Sou BCD: brava, ciumenta e desconfiada!

Sou BCD: brava, ciumenta e desconfiada!

Pois é, pior que sou mesmo. Poderia até ter colocado BBCD, porque também sou baixinha. Mulher pequena tem fama de brava, não é isso? Então faço jus aos meus pouco mais de um metro e meio. 

Mas preciso confessar: durante muitos anos, eu não me dava conta disso. Achava mesmo que se eu estivesse brava era exclusivamente porque alguém tinha me dado motivos para isso. E se eu estivesse com ciúme, eu não estava realmente com ciúme. 

Explico: eu não me admitia ciumenta e sim uma pessoa que gosta de ser respeitada. Ok, eu gosto mesmo, como todo mundo. Mas o fato é que eu já era ciumenta e simplesmente não sabia. E hoje eu sei que me sentir desrespeitada e estar com ciúme são sentimentos bem diferentes!

E desconfiada? Sim, era e sou. Cresci numa família de desconfiados. Pessoas com personalidade  predominantemente perfeccionista. E isso inclui questionar, analisar detalhadamente e suspeitar do que não estiver muito claro. E aprendi a ser assim. Não estou culpando ninguém, mas aceitando o fato de que o ambiente onde somos criados exerce influencia importante sobre nossos comportamentos. 

Mas a questão aqui não é julgar ou criticar meu perfil menos interessante. Nem o seu. A questão é, acima de tudo, celebrar o fato de que hoje eu me conheço e me assumo e isso faz toda a diferença no meu relacionamento.

Esse é o objetivo de eu estar me revelando. Porque depois que comecei a fazer terapia e cursos de autoconhecimento, entendi que minhas reações e minhas crenças, quando inconscientes, assumem essa dinâmica descontrolada e voltada para fora, culpando o outro e o mundo. E minhas atitudes passam a ser as de uma mulher brava, ciumenta e desconfiada.

Porém, no momento em que fico consciente e presente para o que está acontecendo também e principalmente dentro de mim, posso domar minhas feras. Posso parar, respirar fundo e dizer algo como: ei, Rosana, será que precisa ficar tão brava? Será que você realmente tem motivo para estar ciumenta? E sobre sua desconfiança? É real ou apenas uma repetição distraída?
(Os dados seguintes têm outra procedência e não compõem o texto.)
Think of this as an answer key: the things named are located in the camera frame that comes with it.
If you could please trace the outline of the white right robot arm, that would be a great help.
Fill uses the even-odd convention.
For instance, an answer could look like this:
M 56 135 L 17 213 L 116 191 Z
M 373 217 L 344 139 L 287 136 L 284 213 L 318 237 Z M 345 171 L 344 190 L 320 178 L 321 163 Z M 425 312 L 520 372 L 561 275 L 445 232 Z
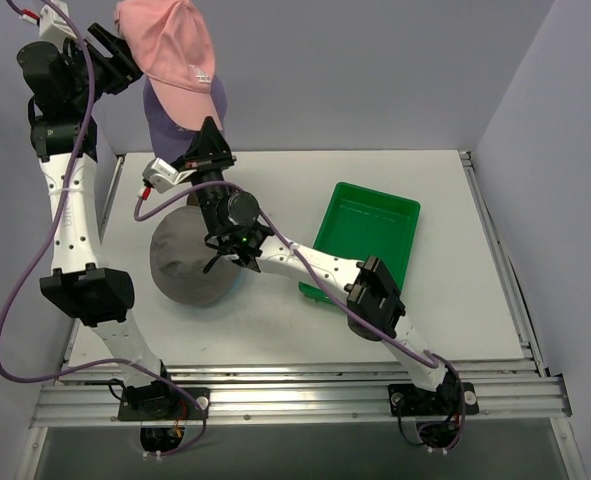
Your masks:
M 357 336 L 380 343 L 404 367 L 422 406 L 444 411 L 455 400 L 452 366 L 429 349 L 409 319 L 401 292 L 385 263 L 374 256 L 345 259 L 286 238 L 251 193 L 225 180 L 236 159 L 212 117 L 206 117 L 177 159 L 195 191 L 216 260 L 257 273 L 311 280 L 347 316 Z

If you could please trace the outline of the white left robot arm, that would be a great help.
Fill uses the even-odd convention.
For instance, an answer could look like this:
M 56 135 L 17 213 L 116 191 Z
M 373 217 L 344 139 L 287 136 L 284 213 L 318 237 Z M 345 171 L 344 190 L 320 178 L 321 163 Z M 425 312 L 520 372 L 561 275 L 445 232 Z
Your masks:
M 151 351 L 132 316 L 134 285 L 128 273 L 108 266 L 101 252 L 94 183 L 97 127 L 85 116 L 89 100 L 116 95 L 142 73 L 125 40 L 97 23 L 92 37 L 107 49 L 62 47 L 47 41 L 24 46 L 17 62 L 32 92 L 28 103 L 31 145 L 40 161 L 56 230 L 51 273 L 40 279 L 42 295 L 66 316 L 102 339 L 121 360 L 124 400 L 154 419 L 177 405 L 167 370 Z

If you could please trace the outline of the grey bucket hat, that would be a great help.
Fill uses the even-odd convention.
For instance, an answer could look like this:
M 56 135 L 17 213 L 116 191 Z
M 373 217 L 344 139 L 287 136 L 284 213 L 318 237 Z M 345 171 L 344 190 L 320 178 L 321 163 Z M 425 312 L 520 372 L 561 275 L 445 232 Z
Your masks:
M 207 229 L 201 211 L 183 206 L 168 213 L 156 227 L 149 248 L 152 280 L 170 300 L 189 307 L 206 307 L 221 300 L 238 282 L 241 269 L 213 258 L 205 245 Z

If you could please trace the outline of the teal bucket hat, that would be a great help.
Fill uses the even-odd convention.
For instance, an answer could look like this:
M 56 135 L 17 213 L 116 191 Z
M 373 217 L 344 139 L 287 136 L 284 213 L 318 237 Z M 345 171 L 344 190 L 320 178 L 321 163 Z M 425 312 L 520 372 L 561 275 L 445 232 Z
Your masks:
M 240 273 L 235 281 L 231 284 L 231 286 L 229 287 L 229 289 L 226 292 L 226 296 L 231 296 L 233 295 L 243 284 L 243 280 L 244 280 L 244 274 Z

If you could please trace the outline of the pink baseball cap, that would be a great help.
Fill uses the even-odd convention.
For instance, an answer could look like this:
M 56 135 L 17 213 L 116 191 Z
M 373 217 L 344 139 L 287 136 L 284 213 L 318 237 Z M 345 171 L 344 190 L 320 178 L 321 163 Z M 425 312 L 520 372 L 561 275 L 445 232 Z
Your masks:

E, neste momento, eu assumo as rédeas de mim mesma. Passo a ser, de fato, a diretora da minha própria história. Posso fazer diferente. Mudar o ritmo e o jeito de falar e até encontrar novas maneiras de lidar com a situação que está me desestruturando.

Já não acredito simplesmente que os homens mentem e pronto. Já não culpo meu parceiro pelo que estou sentindo de ruim. Reflito antes de falar e, quando falo, falo de mim. E não apenas aponto o dedo e espero que ele resolva o que é problema meu, em primeira instância.

Mas, obviamente, se ele tem participação direta e está mesmo fazendo algo que dispara em mim esses sentimentos e comportamentos, também consigo ser bem mais clara e pontual. Dizer o que penso e fazer alguma proposta para resolvermos a questão.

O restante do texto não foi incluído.